Aim of the exercise
The records that follow should be copied out exactly, pictures excluded.

■ ■ ■

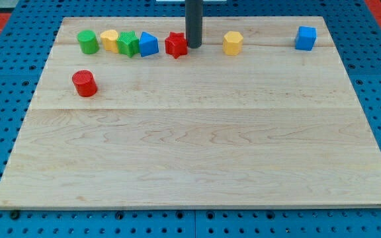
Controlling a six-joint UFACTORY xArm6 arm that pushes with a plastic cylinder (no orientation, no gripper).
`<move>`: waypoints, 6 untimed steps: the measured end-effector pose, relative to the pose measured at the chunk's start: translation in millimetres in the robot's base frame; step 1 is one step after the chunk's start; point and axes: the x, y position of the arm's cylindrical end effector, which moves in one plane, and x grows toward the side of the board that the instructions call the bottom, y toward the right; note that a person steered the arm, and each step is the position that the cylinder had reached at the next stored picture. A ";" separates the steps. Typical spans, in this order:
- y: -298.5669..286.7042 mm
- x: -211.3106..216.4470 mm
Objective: Move the red circle to the right of the red star
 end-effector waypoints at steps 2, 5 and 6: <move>-46.5 122.1; -255.2 82.6; -210.3 61.2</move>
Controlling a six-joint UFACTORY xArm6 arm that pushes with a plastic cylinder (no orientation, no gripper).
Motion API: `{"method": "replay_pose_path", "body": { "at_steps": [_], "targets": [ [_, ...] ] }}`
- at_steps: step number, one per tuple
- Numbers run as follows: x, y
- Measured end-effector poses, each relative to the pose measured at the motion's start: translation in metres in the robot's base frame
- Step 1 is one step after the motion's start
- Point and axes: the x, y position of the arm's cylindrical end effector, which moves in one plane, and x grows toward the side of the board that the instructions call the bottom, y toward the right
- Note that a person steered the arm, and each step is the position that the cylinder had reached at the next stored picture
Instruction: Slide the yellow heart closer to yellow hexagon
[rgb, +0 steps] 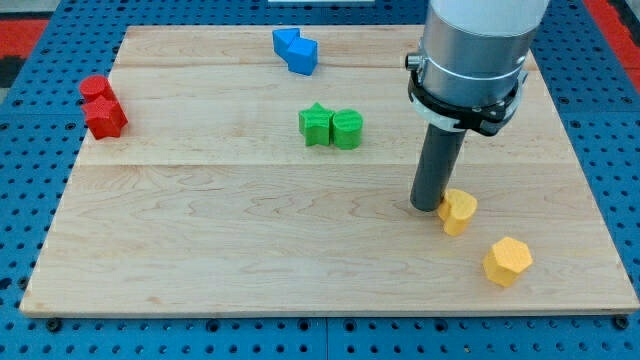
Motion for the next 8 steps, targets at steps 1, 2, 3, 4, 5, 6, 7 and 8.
{"method": "replay_pose_path", "body": {
  "at_steps": [1, 2, 3, 4, 5, 6, 7, 8],
  "targets": [
    [0.001, 0.001],
    [0.014, 0.009],
    [0.018, 0.027],
    [0.015, 0.028],
    [0.014, 0.032],
    [0.008, 0.023],
    [-0.032, 0.027],
    [-0.031, 0.05]
  ]
}}
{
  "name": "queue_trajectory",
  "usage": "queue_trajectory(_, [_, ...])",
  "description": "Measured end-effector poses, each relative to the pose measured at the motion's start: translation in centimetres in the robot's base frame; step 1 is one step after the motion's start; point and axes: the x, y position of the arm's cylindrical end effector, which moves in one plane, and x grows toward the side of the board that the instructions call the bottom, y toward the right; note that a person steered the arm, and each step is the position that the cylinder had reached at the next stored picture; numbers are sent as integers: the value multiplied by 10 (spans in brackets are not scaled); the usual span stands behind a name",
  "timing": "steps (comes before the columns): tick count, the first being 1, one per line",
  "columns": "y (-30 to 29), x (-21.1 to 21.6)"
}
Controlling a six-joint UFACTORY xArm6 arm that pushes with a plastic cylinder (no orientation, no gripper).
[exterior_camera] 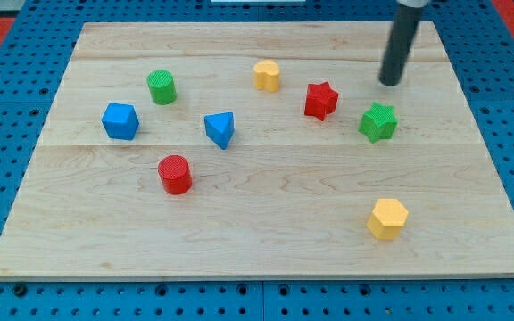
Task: Push yellow hexagon below red star
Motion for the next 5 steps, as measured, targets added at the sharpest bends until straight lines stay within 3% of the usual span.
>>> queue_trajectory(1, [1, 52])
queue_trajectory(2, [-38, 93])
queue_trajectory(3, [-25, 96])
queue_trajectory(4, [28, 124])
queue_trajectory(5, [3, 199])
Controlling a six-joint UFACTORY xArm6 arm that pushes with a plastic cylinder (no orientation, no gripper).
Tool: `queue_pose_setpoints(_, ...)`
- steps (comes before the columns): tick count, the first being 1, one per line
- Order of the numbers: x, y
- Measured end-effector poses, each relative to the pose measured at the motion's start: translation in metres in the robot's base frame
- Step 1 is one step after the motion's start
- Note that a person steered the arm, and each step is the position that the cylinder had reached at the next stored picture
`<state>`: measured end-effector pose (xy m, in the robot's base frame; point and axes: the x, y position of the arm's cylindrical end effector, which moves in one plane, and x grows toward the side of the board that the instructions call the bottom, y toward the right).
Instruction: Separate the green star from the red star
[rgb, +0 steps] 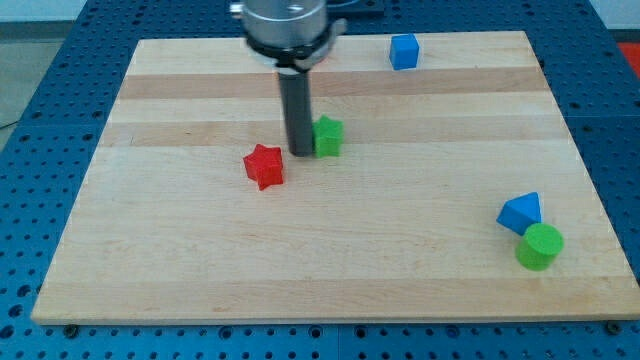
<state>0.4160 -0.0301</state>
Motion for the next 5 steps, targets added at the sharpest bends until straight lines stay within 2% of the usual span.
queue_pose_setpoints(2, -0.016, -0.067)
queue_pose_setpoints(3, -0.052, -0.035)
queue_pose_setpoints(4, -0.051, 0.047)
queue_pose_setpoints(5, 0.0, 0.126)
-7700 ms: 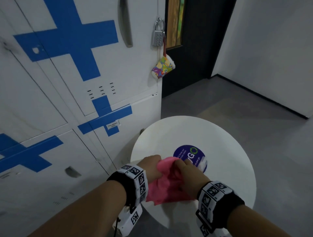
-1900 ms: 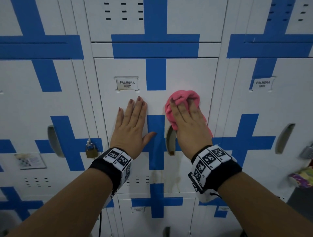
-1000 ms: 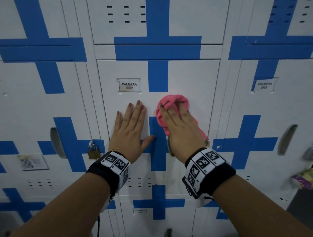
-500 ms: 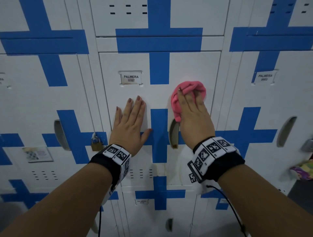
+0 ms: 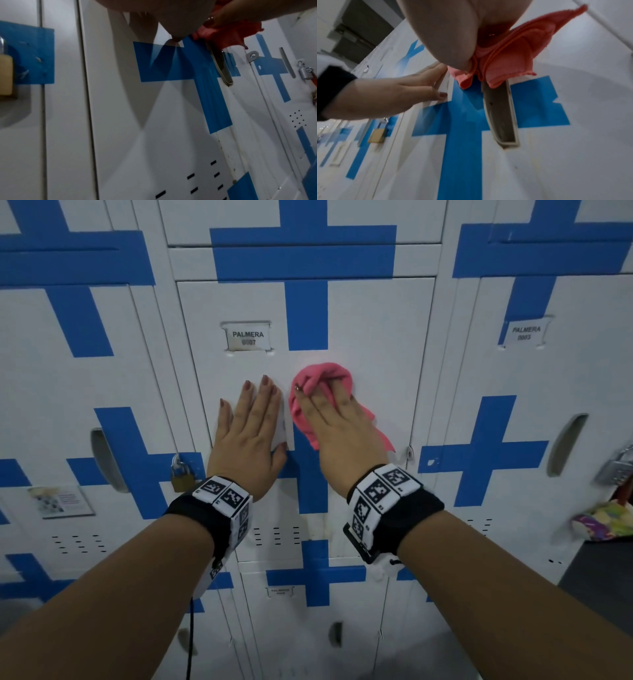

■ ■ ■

Result of this exercise
Controlling a six-joint UFACTORY xArm6 arm that pushes with a plastic cylinder (no orientation, no gripper).
`<move>`: waypoints, 6 untimed steps: the measured end-effector pose, relative to the pose measured at the chunk's start: translation in millimetres in the robot's base frame; step 1 is one step after the chunk's start; point and axes: the x, y position of the arm's cylindrical end effector, which moves in one plane, and x grows toward the side of the board that the instructions call the bottom, y toward the right; note that a person steered the arm, and each step is the position that the cylinder had reached at the next stored picture. A ";" separates the steps. Typical spans, in this order:
- y: -298.5669..286.7042 mm
- x: -211.3106..216.4470 mm
Objective: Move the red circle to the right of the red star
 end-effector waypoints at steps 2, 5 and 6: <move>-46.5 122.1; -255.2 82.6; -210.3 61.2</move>
Controlling a six-joint UFACTORY xArm6 arm that pushes with a plastic cylinder (no orientation, no gripper).
Motion API: `{"method": "replay_pose_path", "body": { "at_steps": [_], "targets": [ [_, ...] ] }}`
- at_steps: step number, one per tuple
- Numbers run as follows: x, y
- Measured end-effector poses, each relative to the pose measured at the motion's start: translation in metres in the robot's base frame
- Step 1 is one step after the motion's start
- Point and axes: the x, y position of the arm's cylindrical end effector, which moves in one plane, and x grows toward the side of the board that the instructions call the bottom, y toward the right
- Note that a person steered the arm, and each step is the position that the cylinder had reached at the next stored picture
Instruction: Slide the yellow heart closer to yellow hexagon
[rgb, +0 steps] 
Motion for the next 8 steps, targets at steps 1, 2, 3, 4, 5, 6, 7 and 8.
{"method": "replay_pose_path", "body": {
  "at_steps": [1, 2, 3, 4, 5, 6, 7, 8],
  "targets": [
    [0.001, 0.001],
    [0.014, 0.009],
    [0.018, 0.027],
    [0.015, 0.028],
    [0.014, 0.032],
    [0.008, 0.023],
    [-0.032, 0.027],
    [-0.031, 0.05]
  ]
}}
{
  "name": "queue_trajectory",
  "usage": "queue_trajectory(_, [_, ...])",
  "description": "Measured end-effector poses, each relative to the pose measured at the motion's start: translation in centimetres in the robot's base frame; step 1 is one step after the motion's start; point and axes: the x, y position of the arm's cylindrical end effector, which moves in one plane, and x grows toward the side of the board that the instructions call the bottom, y toward the right; note that a person steered the arm, and each step is the position that the cylinder had reached at the next stored picture; numbers are sent as integers: the value multiplied by 10 (spans in brackets are not scaled); the usual span stands behind a name",
  "timing": "steps (comes before the columns): tick count, the first being 1, one per line",
  "columns": "y (-30 to 29), x (-21.1 to 21.6)"
}
Controlling a six-joint UFACTORY xArm6 arm that pushes with a plastic cylinder (no orientation, no gripper).
[exterior_camera] 
Task: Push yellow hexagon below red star
Motion for the next 5 steps, as measured, targets added at the sharpest bends until straight lines stay within 3% of the usual span.
>>> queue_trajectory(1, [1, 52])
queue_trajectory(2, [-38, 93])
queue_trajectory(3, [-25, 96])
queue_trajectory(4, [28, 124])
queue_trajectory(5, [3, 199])
Controlling a six-joint UFACTORY xArm6 arm that pushes with a plastic cylinder (no orientation, no gripper).
Tool: `queue_pose_setpoints(_, ...)`
- steps (comes before the columns): tick count, the first being 1, one per line
- Order of the numbers: x, y
- Measured end-effector poses, each relative to the pose measured at the motion's start: translation in metres in the robot's base frame
- Step 1 is one step after the motion's start
- Note that a person steered the arm, and each step is the position that the cylinder had reached at the next stored picture
`<state>`: measured end-effector pose (xy m, in the robot's base frame; point and axes: the x, y position of the arm's cylindrical end effector, which moves in one plane, and x grows toward the side of the board that the instructions call the bottom, y toward the right).
Instruction: Separate the green star from the red star
[rgb, +0 steps] 
<state>0.4160 -0.0301</state>
Motion for the next 5 steps, targets added at the sharpest bends until straight lines stay within 2% of the usual span.
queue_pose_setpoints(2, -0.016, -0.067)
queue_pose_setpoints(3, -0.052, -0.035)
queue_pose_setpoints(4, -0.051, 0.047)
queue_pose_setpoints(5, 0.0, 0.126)
-7700 ms: 
-1900 ms: 
-1000 ms: 
-500 ms: 
+0 ms: 

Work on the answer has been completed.